Aurora Oil & Gas Limited (ASX:AUT, TSX:AEF) (“Aurora” or “the Company”) announces it has determined it will continue with its current A$0.45 per share on-market takeover offer (“Offer”) for Eureka Energy Limited (ASX:EKA) (“Eureka”). However, Aurora maintains serious concerns over the US$15 million debt facility (“Debt Facility”) that Eureka has agreed with Macquarie Bank (“Macquarie”) and the timing of the disclosure of terms including associated hidden costs.

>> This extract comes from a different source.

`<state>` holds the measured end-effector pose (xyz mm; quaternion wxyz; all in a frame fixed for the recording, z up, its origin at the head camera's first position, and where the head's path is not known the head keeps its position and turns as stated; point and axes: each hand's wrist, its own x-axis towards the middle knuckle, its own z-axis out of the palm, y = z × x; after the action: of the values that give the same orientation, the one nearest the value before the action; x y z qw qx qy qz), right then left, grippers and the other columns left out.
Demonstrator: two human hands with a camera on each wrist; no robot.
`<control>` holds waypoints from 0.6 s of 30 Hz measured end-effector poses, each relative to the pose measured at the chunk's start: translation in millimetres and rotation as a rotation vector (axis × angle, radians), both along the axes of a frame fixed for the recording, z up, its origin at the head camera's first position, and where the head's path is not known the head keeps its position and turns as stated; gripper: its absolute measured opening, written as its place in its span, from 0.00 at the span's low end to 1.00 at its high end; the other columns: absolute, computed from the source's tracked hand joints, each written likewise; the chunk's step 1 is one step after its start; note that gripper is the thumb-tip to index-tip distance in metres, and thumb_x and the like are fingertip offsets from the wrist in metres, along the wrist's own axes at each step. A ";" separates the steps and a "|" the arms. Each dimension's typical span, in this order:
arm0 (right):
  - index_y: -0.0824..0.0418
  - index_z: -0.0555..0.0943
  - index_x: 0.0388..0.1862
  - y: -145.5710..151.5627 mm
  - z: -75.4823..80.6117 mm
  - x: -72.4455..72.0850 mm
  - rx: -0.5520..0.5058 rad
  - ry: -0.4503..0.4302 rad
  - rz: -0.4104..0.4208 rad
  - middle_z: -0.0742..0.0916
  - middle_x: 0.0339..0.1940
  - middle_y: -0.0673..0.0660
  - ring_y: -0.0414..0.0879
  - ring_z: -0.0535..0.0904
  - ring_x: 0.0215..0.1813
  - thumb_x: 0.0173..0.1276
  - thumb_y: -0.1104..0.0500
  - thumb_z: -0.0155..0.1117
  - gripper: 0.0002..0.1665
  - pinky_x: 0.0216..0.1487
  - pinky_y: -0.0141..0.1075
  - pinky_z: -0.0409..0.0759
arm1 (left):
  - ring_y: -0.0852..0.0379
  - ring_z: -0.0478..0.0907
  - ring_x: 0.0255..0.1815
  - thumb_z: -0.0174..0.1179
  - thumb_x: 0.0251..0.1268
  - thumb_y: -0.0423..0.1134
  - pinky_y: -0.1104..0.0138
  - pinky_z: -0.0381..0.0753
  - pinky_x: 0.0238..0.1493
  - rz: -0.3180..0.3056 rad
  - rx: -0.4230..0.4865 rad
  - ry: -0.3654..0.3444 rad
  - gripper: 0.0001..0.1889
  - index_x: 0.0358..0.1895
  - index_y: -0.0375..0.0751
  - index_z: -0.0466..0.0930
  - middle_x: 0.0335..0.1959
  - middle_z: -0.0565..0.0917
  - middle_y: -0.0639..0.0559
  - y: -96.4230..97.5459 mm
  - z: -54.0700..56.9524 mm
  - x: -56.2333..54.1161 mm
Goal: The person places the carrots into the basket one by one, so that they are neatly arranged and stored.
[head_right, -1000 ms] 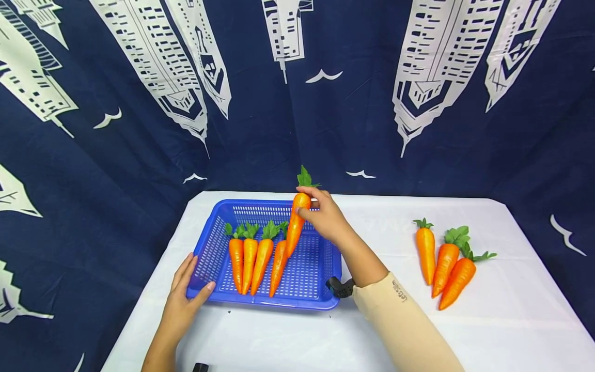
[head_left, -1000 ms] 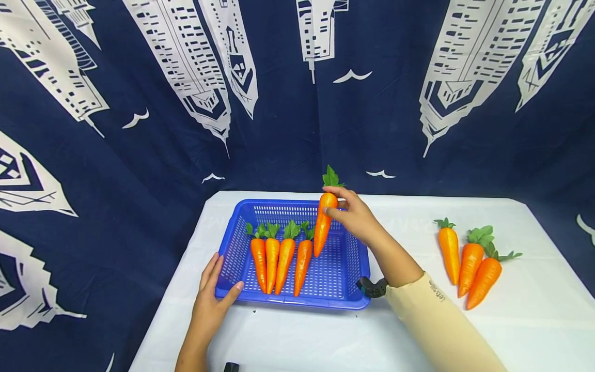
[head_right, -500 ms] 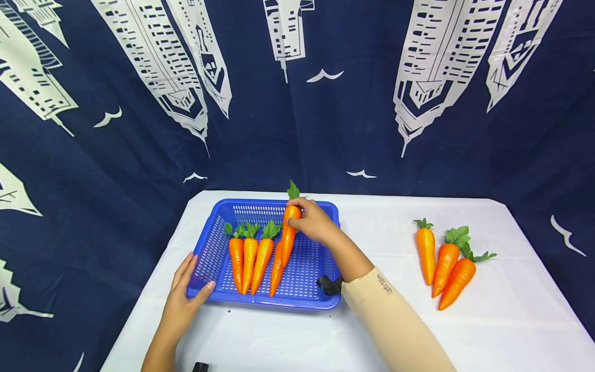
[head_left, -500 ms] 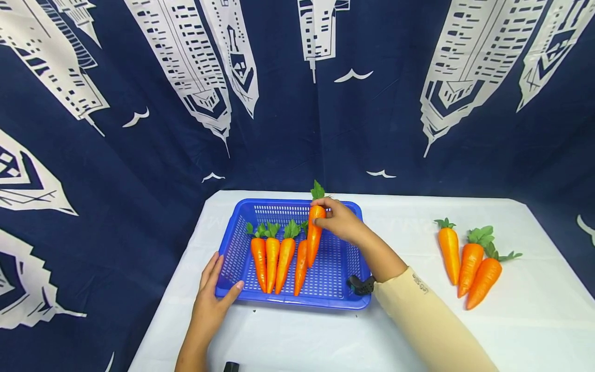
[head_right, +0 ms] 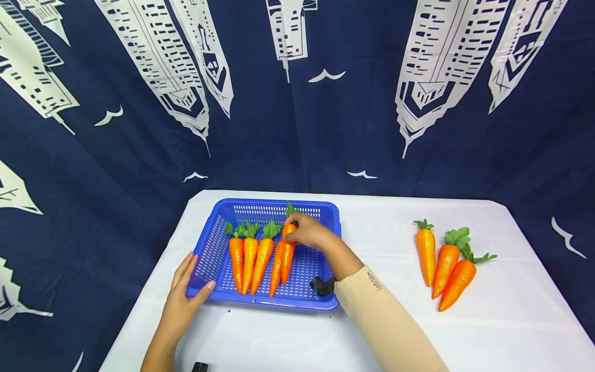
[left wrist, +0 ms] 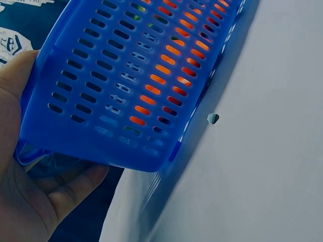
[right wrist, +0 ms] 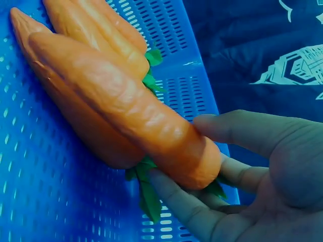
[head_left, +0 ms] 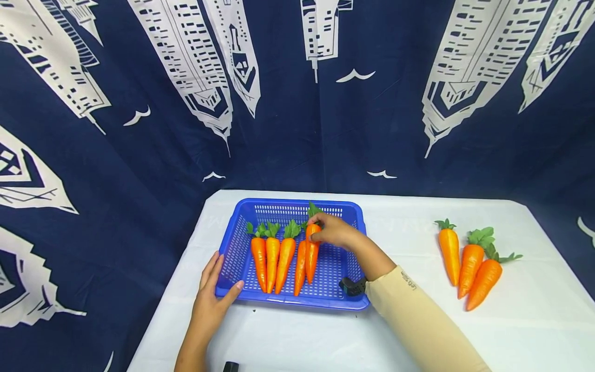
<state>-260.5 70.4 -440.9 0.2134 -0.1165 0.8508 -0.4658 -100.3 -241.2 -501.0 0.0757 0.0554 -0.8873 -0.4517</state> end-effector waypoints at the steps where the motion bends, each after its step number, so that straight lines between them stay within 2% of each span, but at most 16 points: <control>1: 0.63 0.78 0.54 -0.5 -0.6 0.3 0.004 -0.007 0.004 0.83 0.49 0.62 0.51 0.81 0.45 0.60 0.64 0.70 0.22 0.49 0.38 0.85 | 0.43 0.48 0.84 0.69 0.65 0.50 0.34 0.51 0.78 -0.001 0.000 0.000 0.44 0.81 0.56 0.55 0.84 0.49 0.59 -0.1 -0.1 0.0; 7: 0.63 0.78 0.53 -1.2 -4.1 1.2 0.049 -0.013 0.030 0.84 0.48 0.61 0.52 0.80 0.47 0.56 0.67 0.73 0.25 0.56 0.42 0.84 | 0.44 0.49 0.84 0.69 0.65 0.50 0.35 0.52 0.78 0.002 -0.002 0.011 0.44 0.81 0.56 0.55 0.84 0.49 0.59 0.0 -0.7 0.5; 18: 0.64 0.77 0.54 3.8 -10.2 -1.4 0.046 -0.044 0.030 0.83 0.51 0.63 0.53 0.80 0.50 0.53 0.71 0.70 0.27 0.59 0.44 0.84 | 0.44 0.49 0.84 0.69 0.65 0.51 0.35 0.52 0.78 -0.004 0.001 0.015 0.44 0.81 0.56 0.55 0.84 0.49 0.60 -0.7 -1.5 -0.3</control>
<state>-261.9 74.2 -451.0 0.2417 -0.1141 0.8546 -0.4452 -100.5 -241.9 -502.4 0.0814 0.0502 -0.8866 -0.4525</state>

In a letter to Eureka’s solicitors of 16 May 2012, amongst other queries regarding the Macquarie Debt Facility, Aurora raised the following queries in relation to the options proposed to be issued to Macquarie (the “Funding Queries”):
Given the option exercise price of $0.36 is below Aurora’s offer price of $0.45, one would assume that the exercise price of the options was agreed when the Committed Letter was signed, presumably on or about the time it was announced on 23 March 2012, or when the Indicative Terms Sheet was signed, presumably on or about the time it was announced on 21 February 2012. Aurora queries:
- When the number of options and the exercise price of the options (and expiry date) were agreed?; and
- Why the number of options and the exercise price of the options (and expiry date) were not disclosed until the Target’s Statement?”